In 2004 Spin Off Magazine put out a call for pictures of ponchos that readers had made. I actually made this poncho, my first start to finish project, in 2004, and was pretty excited to consider myself part of the fiber arts world. I emailed a picture of my son wearing the poncho and wrote up a little bit about my process and his excitement. I was surprised to learn that my picture was being included in the Winter 2005 issue of Spin Off and I would be rewarded by a selection of Interweave books. The picture at the right is not me, but it is the first version of the poncho I made, before I added the front and back extensions.
The poncho at its beginning.
I had learned to spin the year before and my teacher, the salty Kathleen Bowman, had at last deemed me fit to strut my stuff in public. Off I went to the Fiber Frolic held in Windsor, Maine. My son, age 13, came along. He had been begging, for a couple of years, for me to make him a poncho and I had been dragging my feet. But with my new spinning skills, and well honed knitting ability, I figured now was the time. As I took a dying class, his job was to find some fiber that I could spin into yarn for his poncho.
He found the roving, beautiful hanks of rusty mohair and wool blended together, at the booth run by Stanmere Farm. I could afford two hanks, but it would not be enough to make a whole poncho. What to do? I found some grey carded Romney and bought a pound. All the Romney cost what one of the hanks of dyed mohair/wool cost. I needed to figure out how to make they work together.
How I Made It
I wanted to maximize my use of colored and blended yarn. When I had used about a quarter of my marled yarn I started to alternate with my pure rust yarn. I knit one row of rust, three of marl, then two each of rust and marl, then three of rust and one of marl. Then came the band of rust yarn. When I saw I was starting to run out of rust, I reversed the process of alternating yarns. I ended up using the rest of the marl before the poncho was quite big enough, so, again, I alternated yarns in the 1:3, 2:2, 3:1 pattern until I was working with the Romney grey.
The Poncho age 17.
I divided the rusty Stanmere roving into thirds. Two thirds I spun at a light worsted weight and plied on itself using a wound off center pull ball. The other third I spun and then plied with the Romney creating a slightly marled yarn. I spun the rest of the Romney and plied that on itself. So I had 3 lots of yarn to make the poncho. My son wanted a squared off poncho that could have been worn on an adventure with Hobbits and Dwarves, one Clint Eastwood might have been comfortable in.

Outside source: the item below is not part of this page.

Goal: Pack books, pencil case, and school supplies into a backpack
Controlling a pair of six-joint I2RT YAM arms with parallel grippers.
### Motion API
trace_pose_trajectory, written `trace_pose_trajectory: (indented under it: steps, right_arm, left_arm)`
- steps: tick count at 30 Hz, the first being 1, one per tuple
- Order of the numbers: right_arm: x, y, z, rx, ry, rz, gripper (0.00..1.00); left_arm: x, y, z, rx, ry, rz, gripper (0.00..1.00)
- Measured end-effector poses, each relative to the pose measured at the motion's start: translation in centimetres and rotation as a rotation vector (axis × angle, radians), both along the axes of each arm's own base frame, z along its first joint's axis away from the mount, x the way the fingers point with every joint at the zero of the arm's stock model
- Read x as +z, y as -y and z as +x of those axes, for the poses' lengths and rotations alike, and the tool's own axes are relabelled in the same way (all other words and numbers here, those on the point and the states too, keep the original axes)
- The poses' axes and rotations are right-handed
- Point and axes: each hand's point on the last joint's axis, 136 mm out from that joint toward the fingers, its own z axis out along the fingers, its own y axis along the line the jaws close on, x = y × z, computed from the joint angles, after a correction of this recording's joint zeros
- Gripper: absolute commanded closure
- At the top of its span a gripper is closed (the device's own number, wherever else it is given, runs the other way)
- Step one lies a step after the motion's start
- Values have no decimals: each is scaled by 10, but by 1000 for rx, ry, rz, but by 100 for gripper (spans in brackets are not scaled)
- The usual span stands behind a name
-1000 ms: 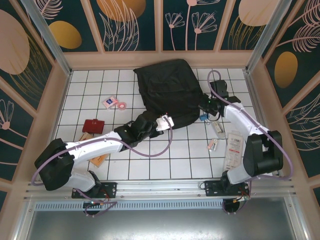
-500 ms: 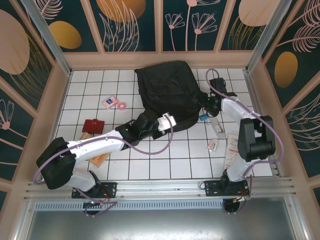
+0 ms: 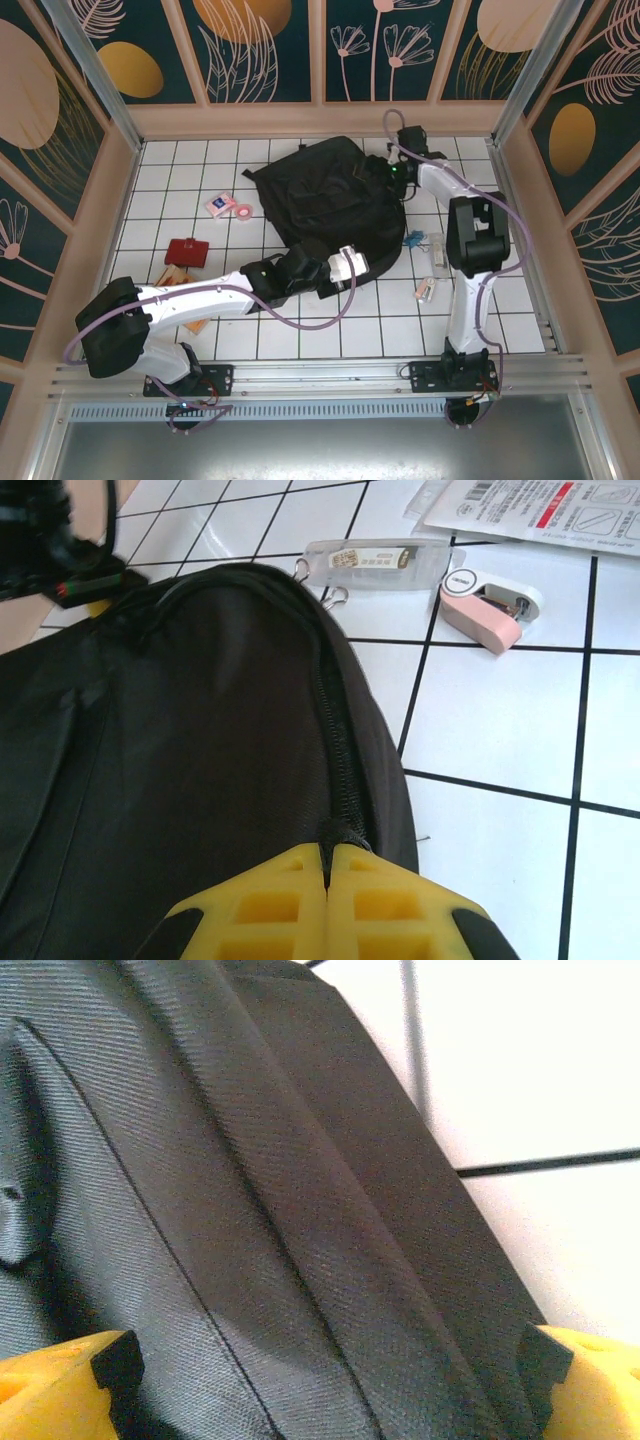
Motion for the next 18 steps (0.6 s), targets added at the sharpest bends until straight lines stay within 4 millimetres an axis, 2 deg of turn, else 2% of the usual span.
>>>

The “pattern” or “recipe” in one paragraph: My plan was to knit as much as possible in the yarn containing the mohair. I took my US #7 needles and, using the first of my Romney-mohair yarn, cast on 80 stitches and knit a 1×1 ribbing for 4 rows. Then I marked the knit stitches every 20 stitches and started to increase one stitch on either side of the marked stitch, every other round. The increases were typical of a raglan sweater, but the spacing between pairs of increases was even. The poncho, of course, grew each round. I continued the increases until the length of each side was the same length as from the neck edge to just below the elbow. Then I worked the front and back separately, ending with a two row rib and binding off.
The color spacing was entirely guess work and experience with how much yarn would be used each row as the poncho got bigger. It was a fade before fades became popular. I based it on how one would incorporate a yarn of a different dye lot.

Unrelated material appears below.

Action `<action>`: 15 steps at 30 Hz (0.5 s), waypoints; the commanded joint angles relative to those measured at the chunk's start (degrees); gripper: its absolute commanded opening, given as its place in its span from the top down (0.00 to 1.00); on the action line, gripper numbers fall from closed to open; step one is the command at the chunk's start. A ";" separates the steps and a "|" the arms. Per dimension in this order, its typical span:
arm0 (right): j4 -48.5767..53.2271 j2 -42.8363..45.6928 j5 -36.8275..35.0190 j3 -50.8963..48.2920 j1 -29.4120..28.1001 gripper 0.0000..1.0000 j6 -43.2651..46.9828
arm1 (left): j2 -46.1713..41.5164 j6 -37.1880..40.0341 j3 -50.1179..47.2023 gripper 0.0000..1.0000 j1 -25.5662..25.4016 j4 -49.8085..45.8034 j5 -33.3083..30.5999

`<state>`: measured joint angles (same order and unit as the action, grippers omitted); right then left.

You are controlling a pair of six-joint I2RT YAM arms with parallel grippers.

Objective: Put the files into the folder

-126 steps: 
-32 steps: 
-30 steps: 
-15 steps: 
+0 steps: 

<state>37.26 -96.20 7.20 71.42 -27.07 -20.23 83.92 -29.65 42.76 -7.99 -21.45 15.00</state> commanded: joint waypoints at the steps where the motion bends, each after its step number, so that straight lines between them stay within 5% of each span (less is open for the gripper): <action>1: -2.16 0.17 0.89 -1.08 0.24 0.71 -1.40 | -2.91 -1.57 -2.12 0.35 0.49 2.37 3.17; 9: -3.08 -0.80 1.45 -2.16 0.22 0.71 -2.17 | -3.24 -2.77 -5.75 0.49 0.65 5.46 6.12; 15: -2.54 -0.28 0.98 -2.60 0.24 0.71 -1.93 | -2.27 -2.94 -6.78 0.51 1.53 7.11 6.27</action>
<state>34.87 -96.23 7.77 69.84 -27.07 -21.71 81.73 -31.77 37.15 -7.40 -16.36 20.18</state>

Much later, when I took over the poncho for myself, I added about 6″ to the front and 12″ to the back, ending with 6 rows of seed stitch before binding off again. This leaves the front brushing my lap, but provides some coverage for my back when I’m sitting. If I were making it today, I would add the extensions, front and back, as I was making it. The slightly cludgey transition doesn’t effect my love of the poncho. I take it to the Common Ground Fair every year. It is a wonderful intermediary garment during sweater weather here in Maine.